Retype each line of the listing below, word for word.
━━━ SUPPLIED MATERIAL
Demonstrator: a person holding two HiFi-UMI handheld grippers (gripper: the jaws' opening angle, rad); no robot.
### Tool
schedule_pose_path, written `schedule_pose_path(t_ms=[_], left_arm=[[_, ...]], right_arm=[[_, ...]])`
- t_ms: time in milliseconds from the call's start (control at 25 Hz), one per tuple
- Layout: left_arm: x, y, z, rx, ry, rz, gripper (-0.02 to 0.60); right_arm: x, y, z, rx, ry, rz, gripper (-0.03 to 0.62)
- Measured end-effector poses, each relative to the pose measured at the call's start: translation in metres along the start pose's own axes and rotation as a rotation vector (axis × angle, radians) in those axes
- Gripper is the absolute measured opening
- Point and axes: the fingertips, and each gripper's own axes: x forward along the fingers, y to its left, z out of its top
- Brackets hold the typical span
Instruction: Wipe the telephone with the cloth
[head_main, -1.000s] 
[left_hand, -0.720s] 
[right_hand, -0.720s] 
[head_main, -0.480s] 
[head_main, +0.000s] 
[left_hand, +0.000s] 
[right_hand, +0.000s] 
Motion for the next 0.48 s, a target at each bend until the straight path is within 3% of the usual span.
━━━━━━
» ANSWER BOX:
Demonstrator: a person holding two HiFi-UMI handheld grippers (gripper: the jaws' opening angle, rad); no robot.
### Tool
schedule_pose_path, written `schedule_pose_path(t_ms=[_], left_arm=[[_, ...]], right_arm=[[_, ...]])`
- t_ms: time in milliseconds from the call's start (control at 25 Hz), one per tuple
- Layout: left_arm: x, y, z, rx, ry, rz, gripper (-0.02 to 0.60); right_arm: x, y, z, rx, ry, rz, gripper (-0.03 to 0.62)
- Measured end-effector poses, each relative to the pose measured at the call's start: translation in metres along the start pose's own axes and rotation as a rotation vector (axis × angle, radians) in those axes
- Gripper is the absolute measured opening
- Point and axes: the fingertips, and each gripper's own axes: x forward along the fingers, y to its left, z out of its top
- Brackets hold the typical span
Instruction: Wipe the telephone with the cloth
[head_main, -1.000s] 
[left_hand, -0.720s] 
[right_hand, -0.720s] 
[head_main, -0.480s] 
[head_main, +0.000s] 
[left_hand, +0.000s] 
[right_hand, +0.000s] 
Motion for the next 0.48 s, a target at each bend until the straight path is within 3% of the usual span.

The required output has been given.